En Paraguay la jubilación no es un derecho, sino un privilegio del que gozan solo tres de cada diez trabajadores; los tres que aportan a una caja previsional. La mayoría –los siete restantes– está fuera del sistema y llegará a la vejez sin un ingreso seguro, lo que significa que deberá seguir trabajando o terminará dependiendo de sus parientes o de la caridad de la gente.

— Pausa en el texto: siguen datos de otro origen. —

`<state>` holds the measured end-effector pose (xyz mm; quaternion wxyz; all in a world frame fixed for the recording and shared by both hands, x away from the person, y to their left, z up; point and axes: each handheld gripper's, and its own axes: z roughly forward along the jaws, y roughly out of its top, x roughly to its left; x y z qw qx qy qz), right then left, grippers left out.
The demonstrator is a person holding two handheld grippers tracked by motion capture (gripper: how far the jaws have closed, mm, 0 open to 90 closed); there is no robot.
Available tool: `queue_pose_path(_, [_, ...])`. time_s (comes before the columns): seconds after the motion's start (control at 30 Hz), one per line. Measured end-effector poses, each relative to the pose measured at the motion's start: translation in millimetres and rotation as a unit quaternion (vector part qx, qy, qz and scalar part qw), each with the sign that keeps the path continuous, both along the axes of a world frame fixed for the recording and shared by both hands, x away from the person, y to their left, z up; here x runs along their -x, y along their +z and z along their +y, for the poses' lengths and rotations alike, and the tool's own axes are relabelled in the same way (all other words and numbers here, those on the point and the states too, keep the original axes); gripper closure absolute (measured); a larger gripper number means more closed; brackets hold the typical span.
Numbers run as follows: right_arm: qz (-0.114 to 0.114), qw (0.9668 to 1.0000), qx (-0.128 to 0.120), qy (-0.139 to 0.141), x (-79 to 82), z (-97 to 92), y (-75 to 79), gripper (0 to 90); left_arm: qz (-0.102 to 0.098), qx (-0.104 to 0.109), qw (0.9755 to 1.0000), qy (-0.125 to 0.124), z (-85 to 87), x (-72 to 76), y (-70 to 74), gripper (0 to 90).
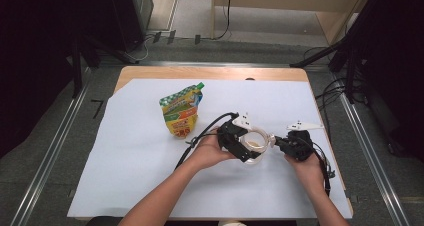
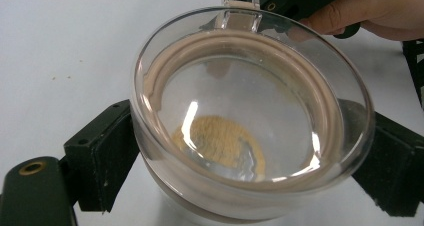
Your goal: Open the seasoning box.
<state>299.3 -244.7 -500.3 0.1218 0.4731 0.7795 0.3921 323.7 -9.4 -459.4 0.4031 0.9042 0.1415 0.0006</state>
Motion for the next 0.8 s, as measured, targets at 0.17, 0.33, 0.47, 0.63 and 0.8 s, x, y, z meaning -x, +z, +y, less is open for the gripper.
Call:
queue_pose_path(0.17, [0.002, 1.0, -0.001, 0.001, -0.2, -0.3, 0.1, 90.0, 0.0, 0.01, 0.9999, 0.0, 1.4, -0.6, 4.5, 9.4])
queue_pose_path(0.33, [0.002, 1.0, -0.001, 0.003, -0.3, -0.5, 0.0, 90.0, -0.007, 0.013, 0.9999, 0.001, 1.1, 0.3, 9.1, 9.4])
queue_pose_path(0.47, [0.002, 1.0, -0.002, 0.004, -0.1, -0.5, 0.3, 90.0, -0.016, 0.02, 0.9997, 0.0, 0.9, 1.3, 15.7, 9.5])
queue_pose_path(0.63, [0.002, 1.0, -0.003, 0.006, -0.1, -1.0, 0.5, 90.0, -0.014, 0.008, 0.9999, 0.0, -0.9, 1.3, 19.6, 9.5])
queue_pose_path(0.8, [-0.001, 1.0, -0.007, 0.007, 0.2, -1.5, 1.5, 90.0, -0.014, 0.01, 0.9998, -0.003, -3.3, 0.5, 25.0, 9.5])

Lejos de buscar incluir a esas mayorías desprotegidas, el esfuerzo legislativo de las últimas décadas se concentró en generar todavía más privilegios para una minoría dentro de la minoría; un porcentaje ínfimo de la población que goza de todos los beneficios a costa –cuándo no– de los impuestos que paga la gente.

Obviamente, estoy hablando de los propios legisladores. Como la caridad bien entendida comienza por casa, crearon hace treinta años una caja previsional parlamentaria que les permite jubilarse a los 55 años de edad con apenas cinco años de aporte (un periodo) y con hasta el sesenta por ciento del total de sus ingresos mensuales.

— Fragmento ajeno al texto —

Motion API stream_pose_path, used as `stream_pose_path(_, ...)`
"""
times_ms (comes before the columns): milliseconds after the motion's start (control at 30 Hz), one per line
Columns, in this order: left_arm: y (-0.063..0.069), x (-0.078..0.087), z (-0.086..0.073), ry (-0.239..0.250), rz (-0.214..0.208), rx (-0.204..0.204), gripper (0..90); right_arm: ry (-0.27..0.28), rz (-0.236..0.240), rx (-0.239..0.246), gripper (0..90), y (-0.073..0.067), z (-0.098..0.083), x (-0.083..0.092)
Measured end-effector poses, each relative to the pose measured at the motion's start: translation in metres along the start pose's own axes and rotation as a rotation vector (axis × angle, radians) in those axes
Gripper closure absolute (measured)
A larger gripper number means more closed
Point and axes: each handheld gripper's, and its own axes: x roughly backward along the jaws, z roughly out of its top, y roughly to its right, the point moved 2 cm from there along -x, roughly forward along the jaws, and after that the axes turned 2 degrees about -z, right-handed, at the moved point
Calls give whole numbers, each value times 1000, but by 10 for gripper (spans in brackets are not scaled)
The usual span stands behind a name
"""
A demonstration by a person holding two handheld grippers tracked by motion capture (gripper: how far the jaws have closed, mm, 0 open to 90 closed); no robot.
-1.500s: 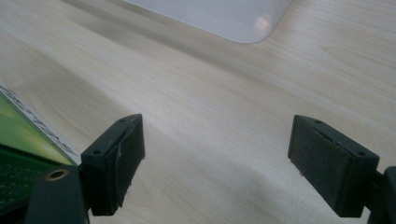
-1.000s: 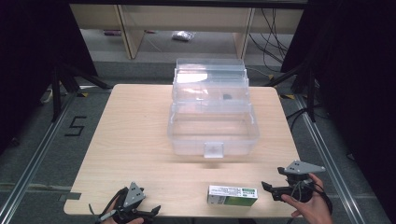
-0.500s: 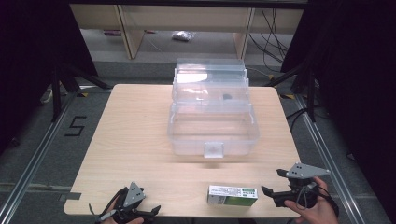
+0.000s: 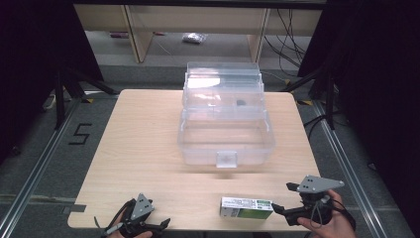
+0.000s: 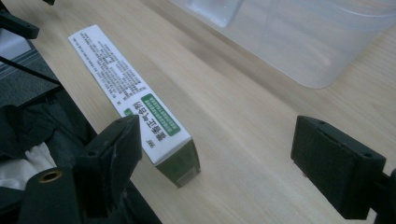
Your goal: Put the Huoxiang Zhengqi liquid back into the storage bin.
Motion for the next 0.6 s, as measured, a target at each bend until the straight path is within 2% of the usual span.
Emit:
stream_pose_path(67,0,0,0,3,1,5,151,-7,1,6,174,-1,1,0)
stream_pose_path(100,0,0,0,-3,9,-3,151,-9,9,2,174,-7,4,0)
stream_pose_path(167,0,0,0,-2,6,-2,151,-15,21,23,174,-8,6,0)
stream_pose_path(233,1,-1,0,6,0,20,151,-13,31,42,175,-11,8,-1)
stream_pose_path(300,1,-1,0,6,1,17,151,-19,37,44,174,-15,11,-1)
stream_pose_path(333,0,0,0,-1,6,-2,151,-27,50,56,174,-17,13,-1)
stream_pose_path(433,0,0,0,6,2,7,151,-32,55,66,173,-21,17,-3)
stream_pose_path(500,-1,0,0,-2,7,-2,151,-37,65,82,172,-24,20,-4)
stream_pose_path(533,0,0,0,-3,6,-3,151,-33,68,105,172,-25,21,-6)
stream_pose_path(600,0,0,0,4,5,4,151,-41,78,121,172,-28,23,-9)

Para entender mejor este absurdo financiero, basta recordar que los trabajadores privados –los asegurados del IPS– necesitamos aportar 30 años para alcanzar la jubilación a esa edad, y 25 años si queremos jubilarnos a los 60.

Hay más diferencias. Si el legislador no es reelecto y todavía no alcanzó la edad necesaria para jubilarse, la ley le permite retirar el noventa por ciento de todo lo que haya aportado. Por supuesto que el trabajador privado no lo puede hacer. Si perdió el empleo o dejó de trabajar por alguna razón antes de cumplir la edad requerida o alcanzar los años de aporte necesarios, sencillamente deberá despedirse de su dinero.

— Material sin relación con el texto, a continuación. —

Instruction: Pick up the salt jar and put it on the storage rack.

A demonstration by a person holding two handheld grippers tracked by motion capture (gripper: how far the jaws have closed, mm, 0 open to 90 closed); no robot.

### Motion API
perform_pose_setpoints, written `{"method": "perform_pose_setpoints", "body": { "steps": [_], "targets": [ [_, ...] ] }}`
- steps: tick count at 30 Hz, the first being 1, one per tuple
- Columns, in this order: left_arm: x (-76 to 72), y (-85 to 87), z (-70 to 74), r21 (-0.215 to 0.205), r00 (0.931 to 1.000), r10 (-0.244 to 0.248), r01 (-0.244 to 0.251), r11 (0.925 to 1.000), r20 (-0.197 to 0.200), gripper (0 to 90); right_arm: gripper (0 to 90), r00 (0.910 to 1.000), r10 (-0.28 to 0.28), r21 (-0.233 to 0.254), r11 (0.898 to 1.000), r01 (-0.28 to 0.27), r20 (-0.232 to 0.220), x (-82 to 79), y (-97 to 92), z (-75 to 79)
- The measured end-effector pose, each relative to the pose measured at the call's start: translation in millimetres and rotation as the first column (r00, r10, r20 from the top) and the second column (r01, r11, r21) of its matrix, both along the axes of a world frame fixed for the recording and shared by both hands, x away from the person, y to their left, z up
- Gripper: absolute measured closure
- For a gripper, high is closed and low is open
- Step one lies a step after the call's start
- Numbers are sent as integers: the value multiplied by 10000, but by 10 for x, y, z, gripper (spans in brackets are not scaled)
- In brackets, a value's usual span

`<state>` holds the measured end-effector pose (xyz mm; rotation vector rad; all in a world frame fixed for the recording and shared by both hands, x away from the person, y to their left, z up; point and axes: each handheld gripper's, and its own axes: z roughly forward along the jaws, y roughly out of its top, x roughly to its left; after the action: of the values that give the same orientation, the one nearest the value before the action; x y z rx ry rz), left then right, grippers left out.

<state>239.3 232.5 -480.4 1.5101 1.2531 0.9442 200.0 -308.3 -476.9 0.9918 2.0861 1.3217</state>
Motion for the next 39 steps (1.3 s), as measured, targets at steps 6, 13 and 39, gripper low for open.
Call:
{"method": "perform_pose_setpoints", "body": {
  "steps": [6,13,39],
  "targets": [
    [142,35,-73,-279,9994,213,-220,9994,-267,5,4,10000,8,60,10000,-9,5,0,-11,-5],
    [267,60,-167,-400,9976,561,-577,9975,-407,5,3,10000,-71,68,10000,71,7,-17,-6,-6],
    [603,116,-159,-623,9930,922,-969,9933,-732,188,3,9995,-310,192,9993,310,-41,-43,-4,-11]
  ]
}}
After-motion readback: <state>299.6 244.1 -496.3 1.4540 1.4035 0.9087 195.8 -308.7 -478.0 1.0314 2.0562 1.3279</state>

Como es lógico, la publicación de estos privilegios provocó la indignación de muchos. Como respuesta, algunos legisladores pretenden hacernos creer ahora que este tema es una cuestión que les atañe solo a ellos porque es una caja que se financia enteramente con sus aportes. Nada más falso. Como todas las previsionales, sus déficits presentes y futuros se cubrirán con el dinero de los contribuyentes, como pasa ya desde hace años con la caja fiscal, sin ir más lejos.

Es una cuestión matemática simple. Si un legislador entrega el veinte por ciento de su ingreso mensual (hoy son unos ocho millones de guaraníes) por un lustro, y se jubila a los 55 años de edad, habrá aportado 480 millones de guaraníes en ese tiempo. Si vive hasta los 75 años –que es la expectativa de vida promedio– cobrará su jubilación de 24 millones de guaraníes mensuales (el sesenta por ciento de su ingreso actual) durante 15 años, totalizando unos 5.760 millones de guaraníes. Hagan cálculos. Hay un faltante de 5.280 millones de guaraníes ¿Quién creen ustedes que se hará cargo de ese paquete?